---------- DATA FOR THIS EXERCISE
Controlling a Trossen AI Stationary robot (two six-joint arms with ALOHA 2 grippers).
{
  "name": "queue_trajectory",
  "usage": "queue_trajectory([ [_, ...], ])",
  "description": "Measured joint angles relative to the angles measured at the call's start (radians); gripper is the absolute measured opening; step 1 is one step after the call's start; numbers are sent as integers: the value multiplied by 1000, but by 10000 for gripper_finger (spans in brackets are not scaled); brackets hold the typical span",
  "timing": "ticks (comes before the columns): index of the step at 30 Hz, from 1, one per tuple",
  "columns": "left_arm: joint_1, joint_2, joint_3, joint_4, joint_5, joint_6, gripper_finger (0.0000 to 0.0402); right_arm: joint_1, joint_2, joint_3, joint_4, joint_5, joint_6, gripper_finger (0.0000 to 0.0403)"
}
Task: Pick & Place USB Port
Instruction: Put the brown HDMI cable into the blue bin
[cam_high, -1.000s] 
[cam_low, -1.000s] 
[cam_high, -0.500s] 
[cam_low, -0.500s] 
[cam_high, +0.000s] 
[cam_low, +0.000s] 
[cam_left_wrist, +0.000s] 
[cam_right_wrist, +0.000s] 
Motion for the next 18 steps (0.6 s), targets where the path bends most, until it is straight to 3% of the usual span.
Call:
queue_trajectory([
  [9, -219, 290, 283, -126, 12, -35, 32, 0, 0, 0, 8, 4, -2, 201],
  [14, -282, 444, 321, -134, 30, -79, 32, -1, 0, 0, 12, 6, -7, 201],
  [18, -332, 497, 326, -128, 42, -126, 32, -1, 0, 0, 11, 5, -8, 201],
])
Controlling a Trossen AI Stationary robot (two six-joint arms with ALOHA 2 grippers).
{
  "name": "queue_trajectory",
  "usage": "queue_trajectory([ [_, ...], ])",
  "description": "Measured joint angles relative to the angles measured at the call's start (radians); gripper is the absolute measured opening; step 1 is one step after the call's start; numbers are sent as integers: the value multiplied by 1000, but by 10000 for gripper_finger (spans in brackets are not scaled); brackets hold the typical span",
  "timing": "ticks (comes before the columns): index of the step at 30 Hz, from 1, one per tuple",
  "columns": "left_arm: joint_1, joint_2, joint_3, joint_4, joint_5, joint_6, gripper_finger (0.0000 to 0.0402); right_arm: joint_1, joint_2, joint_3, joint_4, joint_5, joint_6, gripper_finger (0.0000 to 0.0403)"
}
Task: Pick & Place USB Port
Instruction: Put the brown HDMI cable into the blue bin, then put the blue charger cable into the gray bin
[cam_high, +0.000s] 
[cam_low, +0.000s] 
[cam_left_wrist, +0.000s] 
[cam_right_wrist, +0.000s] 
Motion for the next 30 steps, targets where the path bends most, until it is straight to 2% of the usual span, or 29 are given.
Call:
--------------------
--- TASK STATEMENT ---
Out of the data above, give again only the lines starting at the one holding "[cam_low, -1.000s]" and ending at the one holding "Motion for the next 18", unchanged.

--- RESULT FOR THIS TASK ---
[cam_low, -1.000s] 
[cam_high, -0.500s] 
[cam_low, -0.500s] 
[cam_high, +0.000s] 
[cam_low, +0.000s] 
[cam_left_wrist, +0.000s] 
[cam_right_wrist, +0.000s] 
Motion for the next 18 steps (0.6 s), targets where the path bends most, until it is straight to 3% of the usual span.

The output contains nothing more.